WHAT TO DO
Retype the whole listing that follows, with nothing added or left out.
*** DATA PROVIDED ***
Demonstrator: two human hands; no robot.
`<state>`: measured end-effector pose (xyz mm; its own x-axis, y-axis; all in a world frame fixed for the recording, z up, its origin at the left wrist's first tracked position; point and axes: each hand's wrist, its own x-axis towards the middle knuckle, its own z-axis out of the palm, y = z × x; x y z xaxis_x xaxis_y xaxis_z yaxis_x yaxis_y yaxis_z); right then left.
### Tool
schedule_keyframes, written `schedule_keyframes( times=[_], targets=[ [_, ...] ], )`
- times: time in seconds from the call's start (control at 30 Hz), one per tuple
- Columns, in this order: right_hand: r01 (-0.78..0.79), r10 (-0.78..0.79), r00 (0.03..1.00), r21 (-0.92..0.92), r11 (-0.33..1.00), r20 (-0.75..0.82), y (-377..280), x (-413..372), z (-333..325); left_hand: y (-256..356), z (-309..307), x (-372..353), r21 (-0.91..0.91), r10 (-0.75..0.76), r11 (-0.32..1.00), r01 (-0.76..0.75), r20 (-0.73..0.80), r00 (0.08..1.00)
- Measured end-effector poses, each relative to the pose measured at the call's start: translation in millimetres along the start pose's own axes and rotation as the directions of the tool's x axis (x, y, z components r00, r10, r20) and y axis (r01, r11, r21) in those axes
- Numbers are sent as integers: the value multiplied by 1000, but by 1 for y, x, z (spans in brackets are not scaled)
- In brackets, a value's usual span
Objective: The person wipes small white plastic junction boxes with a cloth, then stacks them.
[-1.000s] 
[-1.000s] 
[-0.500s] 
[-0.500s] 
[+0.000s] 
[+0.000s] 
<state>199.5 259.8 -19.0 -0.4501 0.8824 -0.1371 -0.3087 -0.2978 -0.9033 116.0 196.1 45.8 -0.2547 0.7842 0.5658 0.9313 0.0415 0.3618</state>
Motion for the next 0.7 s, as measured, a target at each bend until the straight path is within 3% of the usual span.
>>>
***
ANSWER SECTION
Demonstrator: two human hands; no robot.
`<state>`: measured end-effector pose (xyz mm; its own x-axis, y-axis; all in a world frame fixed for the recording, z up, its origin at the left wrist's first tracked position; point and axes: each hand's wrist, its own x-axis towards the middle knuckle, its own z-axis out of the palm, y = z × x; x y z xaxis_x xaxis_y xaxis_z yaxis_x yaxis_y yaxis_z); right then left.
### Tool
schedule_keyframes, written `schedule_keyframes( times=[_], targets=[ [_, ...] ], )`
- times: time in seconds from the call's start (control at 30 Hz), one per tuple
- Columns, in this order: right_hand: r01 (-0.78..0.79), r10 (-0.78..0.79), r00 (0.03..1.00), r21 (-0.92..0.92), r11 (-0.33..1.00), r20 (-0.75..0.82), y (-377..280), x (-413..372), z (-333..325); left_hand: y (-256..356), z (-309..307), x (-372..353), r21 (-0.91..0.91), r10 (-0.75..0.76), r11 (-0.32..1.00), r01 (-0.76..0.75), r20 (-0.73..0.80), r00 (0.08..1.00)
- Measured end-effector poses, each relative to the pose measured at the call's start: translation in millimetres along the start pose's own axes and rotation as the directions of the tool's x axis (x, y, z components r00, r10, r20) and y axis (r01, r11, r21) in those axes
- Numbers are sent as integers: the value multiplied by 1000, but by 1 for y, x, z (spans in brackets are not scaled)
- In brackets, a value's usual span
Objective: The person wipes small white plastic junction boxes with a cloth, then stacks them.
[-1.000s] 
[-1.000s] 
[-0.500s] 
[-0.500s] 
[+0.000s] 
[+0.000s] 
<state>199.5 259.8 -19.0 -0.4501 0.8824 -0.1371 -0.3087 -0.2978 -0.9033 116.0 196.1 45.8 -0.2547 0.7842 0.5658 0.9313 0.0415 0.3618</state>
Motion for the next 0.7 s, as measured, a target at each bend until the straight path is within 3% of the usual span.
>>>

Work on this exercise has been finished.